*** Provided information ***
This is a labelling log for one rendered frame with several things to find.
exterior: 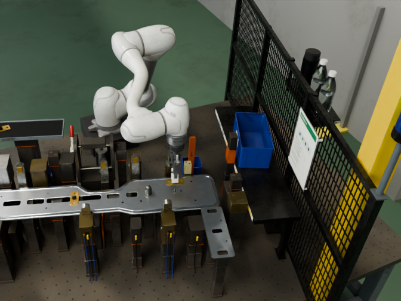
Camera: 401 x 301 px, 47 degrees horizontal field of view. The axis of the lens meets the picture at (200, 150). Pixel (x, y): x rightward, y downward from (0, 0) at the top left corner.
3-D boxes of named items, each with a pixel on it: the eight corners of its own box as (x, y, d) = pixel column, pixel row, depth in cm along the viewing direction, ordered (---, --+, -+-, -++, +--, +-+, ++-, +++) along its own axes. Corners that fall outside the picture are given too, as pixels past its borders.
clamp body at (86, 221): (85, 282, 215) (77, 233, 193) (85, 261, 224) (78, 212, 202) (99, 281, 216) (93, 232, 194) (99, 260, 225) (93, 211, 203)
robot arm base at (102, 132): (85, 123, 293) (83, 116, 289) (119, 114, 300) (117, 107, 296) (93, 140, 281) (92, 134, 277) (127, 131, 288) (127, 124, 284)
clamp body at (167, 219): (161, 280, 219) (162, 231, 197) (159, 260, 228) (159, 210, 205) (175, 278, 220) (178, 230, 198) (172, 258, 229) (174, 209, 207)
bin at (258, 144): (237, 168, 233) (240, 147, 225) (232, 131, 257) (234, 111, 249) (270, 168, 235) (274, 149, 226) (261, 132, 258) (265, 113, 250)
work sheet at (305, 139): (303, 192, 206) (318, 137, 187) (287, 159, 223) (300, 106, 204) (307, 192, 206) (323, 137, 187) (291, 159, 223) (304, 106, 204)
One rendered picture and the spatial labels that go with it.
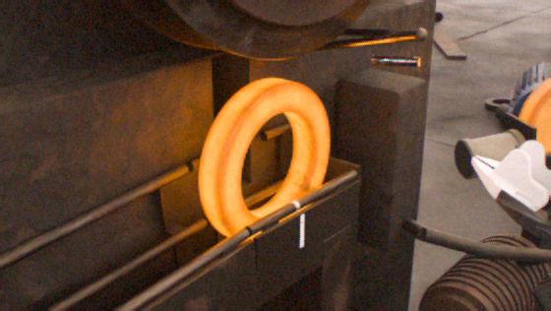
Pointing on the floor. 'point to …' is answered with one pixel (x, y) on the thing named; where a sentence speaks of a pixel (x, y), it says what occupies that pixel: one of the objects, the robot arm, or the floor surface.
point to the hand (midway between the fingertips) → (480, 170)
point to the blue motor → (527, 86)
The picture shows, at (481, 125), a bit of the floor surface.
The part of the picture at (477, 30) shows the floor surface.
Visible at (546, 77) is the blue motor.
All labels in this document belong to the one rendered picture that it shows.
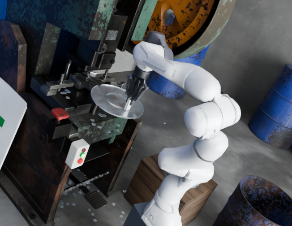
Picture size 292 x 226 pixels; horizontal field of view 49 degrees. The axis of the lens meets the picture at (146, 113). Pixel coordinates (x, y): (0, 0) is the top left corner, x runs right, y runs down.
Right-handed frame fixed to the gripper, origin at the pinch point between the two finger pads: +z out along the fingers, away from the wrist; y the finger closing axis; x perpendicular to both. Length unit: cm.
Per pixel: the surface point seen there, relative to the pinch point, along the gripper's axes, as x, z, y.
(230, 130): 233, 80, -2
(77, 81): -6.8, 4.9, -31.0
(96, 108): -2.9, 12.8, -15.7
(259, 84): 331, 41, -23
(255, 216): 51, 38, 76
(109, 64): 2.4, -9.9, -22.0
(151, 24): 37, -30, -30
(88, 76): 2.4, 3.4, -33.3
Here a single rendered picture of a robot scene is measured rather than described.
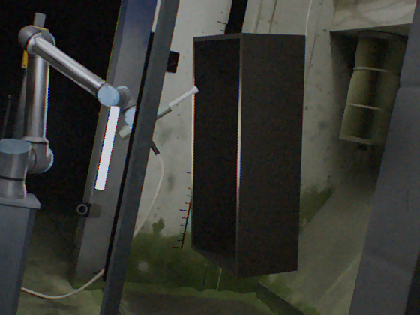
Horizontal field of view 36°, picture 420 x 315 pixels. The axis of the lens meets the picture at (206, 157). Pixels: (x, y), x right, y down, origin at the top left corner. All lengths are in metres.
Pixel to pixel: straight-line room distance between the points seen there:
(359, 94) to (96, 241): 1.93
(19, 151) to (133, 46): 1.18
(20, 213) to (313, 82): 2.30
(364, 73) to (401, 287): 3.00
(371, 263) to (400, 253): 0.09
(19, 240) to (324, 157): 2.33
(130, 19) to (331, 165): 1.77
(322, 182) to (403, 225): 3.26
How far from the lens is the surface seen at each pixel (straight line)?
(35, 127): 3.37
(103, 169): 4.00
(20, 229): 3.20
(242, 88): 3.06
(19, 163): 3.21
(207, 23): 4.20
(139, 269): 4.23
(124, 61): 4.01
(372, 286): 1.48
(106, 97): 3.02
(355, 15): 4.42
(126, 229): 2.08
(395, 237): 1.43
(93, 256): 4.13
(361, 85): 4.29
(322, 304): 4.01
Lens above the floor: 1.18
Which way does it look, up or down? 3 degrees down
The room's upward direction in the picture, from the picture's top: 11 degrees clockwise
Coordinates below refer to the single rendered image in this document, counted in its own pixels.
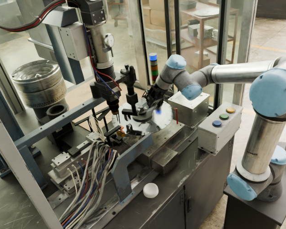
*** End of Provided information ***
▶ Brief:
What are the lines, exactly as written above, from the line with "(259, 84): 331, 41, -23" to the line with "Here a single", both included? Output only those.

▶ Worked solution:
(259, 84): 331, 41, -23
(255, 216): 51, 38, 76
(109, 64): 2.4, -9.9, -22.0
(151, 24): 37, -30, -30
(88, 76): 2.4, 3.4, -33.3
Here a single rendered picture of a robot scene is measured rather than described.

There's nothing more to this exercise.